Paper ID: 52
Title: Latent Maximum Margin Clustering

Submitted by Assigned_Reviewer_4

Q1: Comments to author(s). First provide a summary of the paper, and then address the following criteria: Quality, clarity, originality and significance. (For detailed reviewing guidelines, see
This paper improves maximum margin clustering method by introducing latent variables into the model. The latent variables are able to capture the tag information embedded in the data. Overall, this is a decent paper. The idea is interesting, and experiments demonstrate the value of the proposed method.
- Just to clarify, is the number of clusters (K) assumed to be given?
- The authors demonstrate the proposed method on only one application – Tag-based video clustering. It would be nice to apply this method to other applications.
- The proposed model is generally intractable (the minimization of y). Therefore, an approximation is required. The authors formulate the problem as an ILP and solve it approximately by GLPK. It would be nice to check the influence of this approximation using some small data.
Q2: Please summarize your review in 1-2 sentences
Overall, this is a decent paper. The idea is interesting, and experiments demonstrate the value of the proposed method. However, it would be more interesting if the method can be applied to more than one application domains.

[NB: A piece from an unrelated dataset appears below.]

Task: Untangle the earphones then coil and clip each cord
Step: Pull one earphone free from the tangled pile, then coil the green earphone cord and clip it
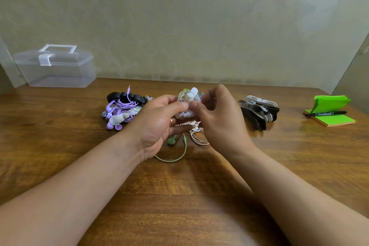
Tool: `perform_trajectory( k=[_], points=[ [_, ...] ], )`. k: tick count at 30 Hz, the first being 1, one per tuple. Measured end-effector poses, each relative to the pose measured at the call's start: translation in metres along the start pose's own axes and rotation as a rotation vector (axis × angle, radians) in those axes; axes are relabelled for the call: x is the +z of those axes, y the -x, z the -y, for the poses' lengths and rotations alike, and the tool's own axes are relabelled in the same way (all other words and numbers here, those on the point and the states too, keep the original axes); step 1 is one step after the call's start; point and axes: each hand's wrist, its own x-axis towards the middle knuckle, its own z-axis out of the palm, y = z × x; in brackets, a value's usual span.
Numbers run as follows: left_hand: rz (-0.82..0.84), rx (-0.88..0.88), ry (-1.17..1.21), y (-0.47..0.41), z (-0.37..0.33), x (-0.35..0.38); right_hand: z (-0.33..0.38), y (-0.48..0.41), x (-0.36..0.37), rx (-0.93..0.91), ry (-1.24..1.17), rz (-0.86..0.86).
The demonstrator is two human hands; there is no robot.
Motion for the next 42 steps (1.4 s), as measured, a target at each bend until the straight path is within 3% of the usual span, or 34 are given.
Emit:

Submitted by Assigned_Reviewer_6

Q1: Comments to author(s). First provide a summary of the paper, and then address the following criteria: Quality, clarity, originality and significance. (For detailed reviewing guidelines, see
The authors provide a model and algorithm for unsupervised clustering. The method extends max-margin clustering (unsupervised SVM) by adding latent variables for the classifier associated with each cluster. During inference, these variables are maximized.

The intuition behind adding this new degree of freedom is that it would allow for heterogenous categories, in which different aspects of the category are indexed by the latent variables. This is the case for supervised latent SVMs. However, in the unsupervised setting, there is likely to be an identification problem: When no labels are available, how does the algorithm "know" which clusters are categories and which are sub-aspects of the same category?

The experimental justification for adding latent variables is somewhat lacking. The performance difference between MMC and Latent MMC is rather modest. Furthermore, no error bars are present to tell whether or not this difference is statistically significant over repeated runs of the algorithms. Do the latent variables have any qualitative meaning, e.g. do they actually identify different aspects of a category? Latent MMC has more degrees of freedom than MMC. What if we solve MMC in a space of higher dimension by using a kernel? Would the performance gap decrease? This paper only compares Latent MMC against their own MMC algorithm. What about comparing to other established algorithms for MMC?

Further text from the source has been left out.